Il faut le lire avec toute l’Écriture et la Tradition de l’Église : respecter son contexte, éviter les interprétations rapides, puis recevoir ce qu’il révèle sur Dieu, sur le cœur humain et sur l’histoire du salut.

Ce chapitre annonce-t-il le Christ ?

Le lien avec le Christ se fait selon la logique de l’accomplissement. Certains détails peuvent préparer l’Évangile, mais la lecture catholique reste prudente : elle ne force pas la typologie et garde le sens propre du texte.

Quel appel spirituel ce passage adresse-t-il aujourd’hui ?

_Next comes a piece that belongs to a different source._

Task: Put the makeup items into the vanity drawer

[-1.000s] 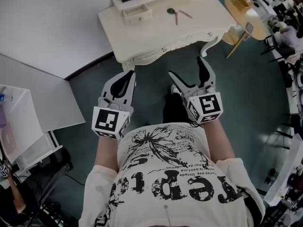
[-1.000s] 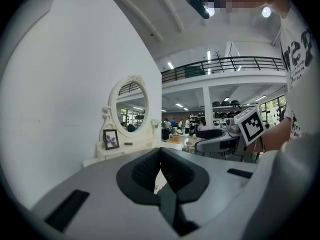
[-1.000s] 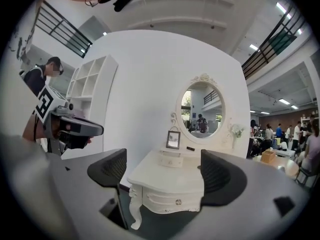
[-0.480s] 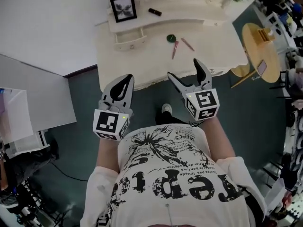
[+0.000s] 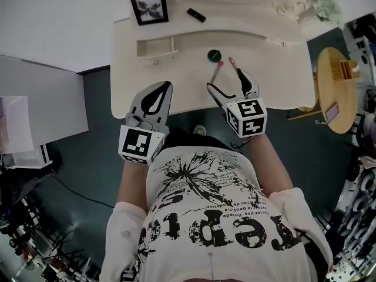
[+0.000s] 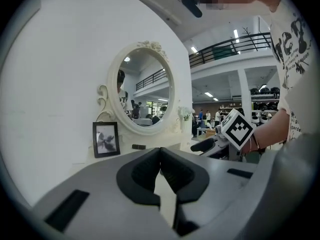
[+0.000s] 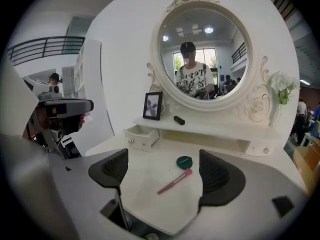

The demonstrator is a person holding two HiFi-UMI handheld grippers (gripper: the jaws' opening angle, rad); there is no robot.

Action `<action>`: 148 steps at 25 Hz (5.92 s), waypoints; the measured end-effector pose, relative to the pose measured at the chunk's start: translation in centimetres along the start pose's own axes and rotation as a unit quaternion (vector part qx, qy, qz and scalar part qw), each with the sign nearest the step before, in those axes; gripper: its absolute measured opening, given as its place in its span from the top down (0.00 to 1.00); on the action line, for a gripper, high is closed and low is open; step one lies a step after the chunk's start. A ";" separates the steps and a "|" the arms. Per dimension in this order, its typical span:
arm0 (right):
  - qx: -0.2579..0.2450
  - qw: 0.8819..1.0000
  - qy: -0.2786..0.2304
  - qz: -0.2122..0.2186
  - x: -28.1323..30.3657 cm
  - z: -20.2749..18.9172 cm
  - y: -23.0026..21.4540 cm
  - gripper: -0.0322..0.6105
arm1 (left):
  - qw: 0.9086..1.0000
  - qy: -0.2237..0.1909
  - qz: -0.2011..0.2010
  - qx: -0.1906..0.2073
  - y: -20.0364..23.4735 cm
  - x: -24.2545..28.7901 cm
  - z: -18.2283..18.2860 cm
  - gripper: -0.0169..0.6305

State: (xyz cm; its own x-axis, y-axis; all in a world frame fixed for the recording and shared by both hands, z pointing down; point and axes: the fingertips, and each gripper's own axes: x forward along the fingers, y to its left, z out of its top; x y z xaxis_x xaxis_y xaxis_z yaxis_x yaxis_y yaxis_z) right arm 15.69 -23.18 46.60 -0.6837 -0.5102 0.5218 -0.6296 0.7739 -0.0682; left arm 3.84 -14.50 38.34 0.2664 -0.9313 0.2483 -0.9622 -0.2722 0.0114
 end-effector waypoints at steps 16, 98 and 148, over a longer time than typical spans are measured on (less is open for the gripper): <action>0.104 0.973 0.205 -0.029 12.6 -9.4 -4.6 0.45 | 0.998 0.040 -0.030 -0.040 7.5 9.1 -3.8 0.95; 0.031 0.965 0.259 -0.004 10.0 -7.8 -13.3 0.55 | 0.995 0.019 -0.098 -0.016 3.2 19.5 1.1 0.95; -0.218 0.925 0.198 0.241 25.3 6.9 13.4 0.85 | 0.986 0.003 0.152 -0.066 22.2 0.6 -1.7 0.95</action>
State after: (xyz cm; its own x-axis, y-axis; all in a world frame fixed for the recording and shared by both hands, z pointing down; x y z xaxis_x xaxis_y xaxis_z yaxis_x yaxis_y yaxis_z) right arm -12.58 -28.25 53.01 -0.6026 0.0438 0.7969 -0.0203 0.9973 -0.0702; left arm -17.44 -20.65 40.40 -0.0362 -0.9634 0.2657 -0.9967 0.0542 0.0608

Il invite à examiner ce qui, dans la vie concrète, demande davantage d’humilité, de justice, de confiance ou de prière. La Parole devient féconde lorsqu’elle éclaire une décision, une relation ou une responsabilité réelle.

Comment prier avec Job 3 ?

On peut commencer par relire lentement le passage, repérer une phrase qui touche le cœur, puis demander au Seigneur la grâce correspondante : vérité, patience, courage, pardon, espérance ou fidélité dans l’épreuve.